_Exercise details:_
Out of the material that follows, write out exactly the lines from the line with "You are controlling" to the line with "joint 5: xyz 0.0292", both ends included, and no others.

_Material provided:_
★ ★ ★ ★
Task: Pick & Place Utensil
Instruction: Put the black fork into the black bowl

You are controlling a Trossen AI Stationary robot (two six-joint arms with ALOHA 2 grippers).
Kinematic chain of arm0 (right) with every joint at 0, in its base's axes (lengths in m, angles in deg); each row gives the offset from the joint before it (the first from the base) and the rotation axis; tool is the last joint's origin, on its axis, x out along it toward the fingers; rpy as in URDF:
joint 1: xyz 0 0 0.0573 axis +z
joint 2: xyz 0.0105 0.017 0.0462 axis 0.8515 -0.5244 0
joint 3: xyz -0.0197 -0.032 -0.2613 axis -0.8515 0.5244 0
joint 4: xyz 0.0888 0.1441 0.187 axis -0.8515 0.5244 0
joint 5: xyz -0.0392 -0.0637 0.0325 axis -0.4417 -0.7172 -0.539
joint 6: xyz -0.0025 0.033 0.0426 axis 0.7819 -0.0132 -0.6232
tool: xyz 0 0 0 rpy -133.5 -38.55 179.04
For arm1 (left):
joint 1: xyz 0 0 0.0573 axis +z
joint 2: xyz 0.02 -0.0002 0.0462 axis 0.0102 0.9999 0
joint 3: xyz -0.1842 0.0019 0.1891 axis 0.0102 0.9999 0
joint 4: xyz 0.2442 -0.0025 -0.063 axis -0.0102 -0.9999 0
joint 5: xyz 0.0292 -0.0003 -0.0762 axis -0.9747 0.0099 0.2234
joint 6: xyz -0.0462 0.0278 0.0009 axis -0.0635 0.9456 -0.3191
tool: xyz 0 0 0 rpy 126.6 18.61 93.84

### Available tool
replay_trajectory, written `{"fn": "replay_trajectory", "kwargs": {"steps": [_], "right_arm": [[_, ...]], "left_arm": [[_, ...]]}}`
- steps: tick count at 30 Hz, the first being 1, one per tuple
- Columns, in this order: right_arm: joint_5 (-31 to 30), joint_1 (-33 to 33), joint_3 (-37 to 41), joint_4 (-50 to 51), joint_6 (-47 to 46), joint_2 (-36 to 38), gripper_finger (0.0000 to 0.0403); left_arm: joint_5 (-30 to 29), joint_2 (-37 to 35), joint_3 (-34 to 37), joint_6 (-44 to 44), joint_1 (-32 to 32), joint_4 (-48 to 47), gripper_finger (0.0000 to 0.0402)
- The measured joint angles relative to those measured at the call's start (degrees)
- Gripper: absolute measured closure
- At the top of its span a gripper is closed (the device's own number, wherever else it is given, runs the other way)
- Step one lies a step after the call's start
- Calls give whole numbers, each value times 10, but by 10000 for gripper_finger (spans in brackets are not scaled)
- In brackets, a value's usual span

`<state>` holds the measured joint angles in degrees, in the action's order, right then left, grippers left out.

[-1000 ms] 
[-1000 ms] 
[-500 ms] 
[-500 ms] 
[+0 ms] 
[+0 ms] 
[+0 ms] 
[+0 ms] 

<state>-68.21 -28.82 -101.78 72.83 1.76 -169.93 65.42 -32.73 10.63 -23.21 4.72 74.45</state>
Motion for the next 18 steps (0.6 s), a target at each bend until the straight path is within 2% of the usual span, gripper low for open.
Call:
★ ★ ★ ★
_Answer:_
You are controlling a Trossen AI Stationary robot (two six-joint arms with ALOHA 2 grippers).
Kinematic chain of arm0 (right) with every joint at 0, in its base's axes (lengths in m, angles in deg); each row gives the offset from the joint before it (the first from the base) and the rotation axis; tool is the last joint's origin, on its axis, x out along it toward the fingers; rpy as in URDF:
joint 1: xyz 0 0 0.0573 axis +z
joint 2: xyz 0.0105 0.017 0.0462 axis 0.8515 -0.5244 0
joint 3: xyz -0.0197 -0.032 -0.2613 axis -0.8515 0.5244 0
joint 4: xyz 0.0888 0.1441 0.187 axis -0.8515 0.5244 0
joint 5: xyz -0.0392 -0.0637 0.0325 axis -0.4417 -0.7172 -0.539
joint 6: xyz -0.0025 0.033 0.0426 axis 0.7819 -0.0132 -0.6232
tool: xyz 0 0 0 rpy -133.5 -38.55 179.04
For arm1 (left):
joint 1: xyz 0 0 0.0573 axis +z
joint 2: xyz 0.02 -0.0002 0.0462 axis 0.0102 0.9999 0
joint 3: xyz -0.1842 0.0019 0.1891 axis 0.0102 0.9999 0
joint 4: xyz 0.2442 -0.0025 -0.063 axis -0.0102 -0.9999 0
joint 5: xyz 0.0292 -0.0003 -0.0762 axis -0.9747 0.0099 0.2234

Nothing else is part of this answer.